Kali took the down comforter from her own bed and wrapped it around Jenny. She sat on the other side of the couch, pulled Jenny’s frozen feet into her lap and held them. Jeff made tea and wedged the cup into Jenny’s hand, then gently lifted it to her lips. I rocked her, cooed to her, whispered and wept.
The next morning, Jenny behaved as if nothing unusual had occurred the night before. She wasn’t pretending. The spot where Jenny had scared us to death by threatening suicide seemed to have been covered over by an opaque film in Jenny’s mind. I saw no reason to peel it off, and we moved on.
One morning I met Jenny at the Taos Diner, where she had been dropped off after a party up in the mountains. I had expected her to be home by 11:00 the night before, but she had called to tell me all the kids had been invited to sleep over so they wouldn’t be driving under the influence of drugs or alcohol. I grappled with anger at being duped into letting her party all night and relief that she was trying to be responsible about it.
As I walked into the diner, I decided to use my father’s technique. Instead of judging the morality of my daughter’s life choices—which would only make her defensive—I would simply and authentically inquire about her life, in hopes that she might open up. “So what’s in your head these days, Cookie?” Daddy would ask me when I called from some ashram in New York or a cabin in the redwoods. It validated my sense that my own experience mattered, and made me feel grown up and interesting.
My little girl was sitting alone at a booth, pouring sugar into a cup of coffee. When did she turn into a caffeine fiend?
“Hi, Honey.”
“Hi, Mom.” Her e
yes were wary.
I slid in beside her and hugged her.
“So, Jenny.”
“Yeah?”
“I realize that you’ve been on a journey, and I’m wondering: what kinds of things are you discovering?”
I knew it sounded hokey, but it worked. Jenny’s eyes widened with surprise and pleasure, and her words tumbled out. She told me about talking all night with a boy about the Heisenberg Uncertainty Principle and how we could not perceive reality without impacting it with our observations. Their conversation had led deeper and deeper into the wilderness of abstract thought and opened at last into the realm of spirit, where all things took their rightful place and then dissolved into undifferentiated being. At that point, Jenny had experienced a merging with Ultimate Consciousness, and now this was all she wanted.
“I feel like I understand everything, and I don’t need to be here anymore.”
“What do you mean?” I tried not to sound shrill. “Like, you could die?”
Jenny nodded. “But don’t worry, Mom. Not yet. My work here isn’t done.”
Jeff had a contract to install locks at a resort hotel on Waikiki Beach in Oahu. He suggested that we use this as an opportunity to pull the girls out of school and take a family vacation in Hawaii.

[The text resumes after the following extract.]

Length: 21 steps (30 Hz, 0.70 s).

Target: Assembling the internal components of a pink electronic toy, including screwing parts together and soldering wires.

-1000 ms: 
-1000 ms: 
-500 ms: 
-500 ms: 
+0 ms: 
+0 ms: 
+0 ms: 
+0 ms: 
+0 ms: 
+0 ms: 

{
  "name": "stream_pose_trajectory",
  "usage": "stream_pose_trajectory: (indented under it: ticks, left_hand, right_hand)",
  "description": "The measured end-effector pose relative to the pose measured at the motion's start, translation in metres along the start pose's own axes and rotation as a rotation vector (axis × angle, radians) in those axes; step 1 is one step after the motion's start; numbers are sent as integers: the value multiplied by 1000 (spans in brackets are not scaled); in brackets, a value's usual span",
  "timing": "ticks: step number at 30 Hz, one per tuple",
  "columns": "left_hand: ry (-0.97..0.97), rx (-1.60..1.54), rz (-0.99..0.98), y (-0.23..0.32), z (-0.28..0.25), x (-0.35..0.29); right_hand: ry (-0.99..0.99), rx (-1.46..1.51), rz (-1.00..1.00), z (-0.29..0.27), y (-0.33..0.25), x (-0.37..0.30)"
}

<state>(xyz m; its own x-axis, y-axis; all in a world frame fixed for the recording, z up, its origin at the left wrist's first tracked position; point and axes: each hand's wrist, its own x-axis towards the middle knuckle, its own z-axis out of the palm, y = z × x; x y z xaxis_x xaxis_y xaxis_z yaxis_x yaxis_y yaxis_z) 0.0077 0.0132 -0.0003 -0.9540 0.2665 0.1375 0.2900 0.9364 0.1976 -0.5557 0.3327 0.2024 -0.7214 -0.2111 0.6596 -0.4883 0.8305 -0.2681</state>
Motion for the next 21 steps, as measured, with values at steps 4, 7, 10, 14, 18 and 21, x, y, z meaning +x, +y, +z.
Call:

After a week, I would take the kids back home to the mainland, and Jeff would head to Kauai for his next gig.
In the late sixties, Jeff had briefly gone AWOL when he was home on leave from Vietnam and hopped a stand-by flight to Honolulu to go surfing. Now, four decades later, he wanted to find the place where he had camped out in an abandoned chicken coop on the North Shore, and take our daughters bodysurfing in his favorite surf spots. We loaded up the boogie boards and headed across the island.